O doutor fez para ele um gesto pitoresco de desdém e retomou seu livro, buscando a página onde tinha parado. Houve um silêncio onde ninguém soube exatamente o que dizer. Michaelson olhou para o Conde Drácula com um olhar que pedia desculpas. Ele era um vampiro importantíssimo e tão arrogante que era quase insuportável, mas era claro que o que acontecia ali não tinha nada a ver com diversão ou esquemas obscuros, era amizade pura e simples.

Para dissipar aquele silêncio, Miss Burroughs sorriu e disse:

– Todo mundo contou suas histórias, acho. Ficou faltando a minha. É bem curtinha, dá para ir contando as cenas principais nos dedos, olhem: Eu trabalhava na Yard com Eddie e meus amigos. Cansei de ser cão de caça da Rainha e me casei com um diplomata charmoso. Vim para Paris apaixonada, mas logo ele quis que eu fosse uma doninha de casa perfeita que não sou. Passamos a brigar muito e nos divorciamos. Fiz meu pai passar vergonha e ele parou de falar comigo. Fiquei sem dinheiro para voltar para a Inglaterra e terminei aceitando a proposta de Mr. Oakwood. Viram? Ainda faltam quatro dedos.

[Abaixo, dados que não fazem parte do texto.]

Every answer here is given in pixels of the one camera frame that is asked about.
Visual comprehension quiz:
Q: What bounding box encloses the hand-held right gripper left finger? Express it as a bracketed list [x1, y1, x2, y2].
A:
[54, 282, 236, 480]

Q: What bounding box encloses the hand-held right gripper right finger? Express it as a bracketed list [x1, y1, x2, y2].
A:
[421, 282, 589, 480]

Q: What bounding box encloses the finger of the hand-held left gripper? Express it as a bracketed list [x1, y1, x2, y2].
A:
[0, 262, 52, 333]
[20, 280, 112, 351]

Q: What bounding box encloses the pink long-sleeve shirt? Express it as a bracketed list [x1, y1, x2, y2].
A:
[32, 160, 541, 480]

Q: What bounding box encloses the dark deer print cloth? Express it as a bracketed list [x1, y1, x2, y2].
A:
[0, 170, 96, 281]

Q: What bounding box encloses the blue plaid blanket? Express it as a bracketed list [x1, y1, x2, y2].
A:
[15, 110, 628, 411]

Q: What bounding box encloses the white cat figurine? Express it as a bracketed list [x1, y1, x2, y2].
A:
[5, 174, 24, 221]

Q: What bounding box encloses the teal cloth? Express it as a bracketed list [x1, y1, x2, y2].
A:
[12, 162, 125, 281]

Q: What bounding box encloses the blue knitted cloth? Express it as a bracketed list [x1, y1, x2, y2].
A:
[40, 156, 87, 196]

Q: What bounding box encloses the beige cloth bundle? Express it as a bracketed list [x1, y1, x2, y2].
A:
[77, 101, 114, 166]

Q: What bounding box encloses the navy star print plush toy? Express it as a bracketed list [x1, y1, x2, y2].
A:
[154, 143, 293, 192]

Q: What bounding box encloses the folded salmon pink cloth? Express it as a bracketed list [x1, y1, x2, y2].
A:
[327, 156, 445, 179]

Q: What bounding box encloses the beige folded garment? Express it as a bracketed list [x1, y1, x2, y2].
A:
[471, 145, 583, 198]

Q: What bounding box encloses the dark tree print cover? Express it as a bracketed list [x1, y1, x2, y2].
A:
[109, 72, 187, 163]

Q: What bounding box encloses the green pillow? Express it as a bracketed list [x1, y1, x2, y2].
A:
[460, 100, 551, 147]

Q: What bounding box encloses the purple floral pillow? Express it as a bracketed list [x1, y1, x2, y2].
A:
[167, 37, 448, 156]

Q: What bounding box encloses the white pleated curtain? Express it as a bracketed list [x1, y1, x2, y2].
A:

– Oh, Angie – Michaelson disse, cansado – por que você não telegrafou para mim ou qualquer outro de nós? Teríamos ajudado você.

Ela ofereceu a ele uma expressão de desculpas.

– Todos vocês me avisaram que Greg e eu não daríamos certo, mas eu entrei nessa assim mesmo. Resolvi sair sozinha, sabe, uma compensação pela minha burrice.

– Você é muito esquisita – ele retrucou, numa voz desesperançada.

Com isso, já tínhamos um terreno firme quanto ao que movia cada um no nosso grupo e o que poderíamos esperar deles. Pode parecer bobagem, mas quando se enfrenta demônios, é sempre útil saber o que vai perto do coração de cada um.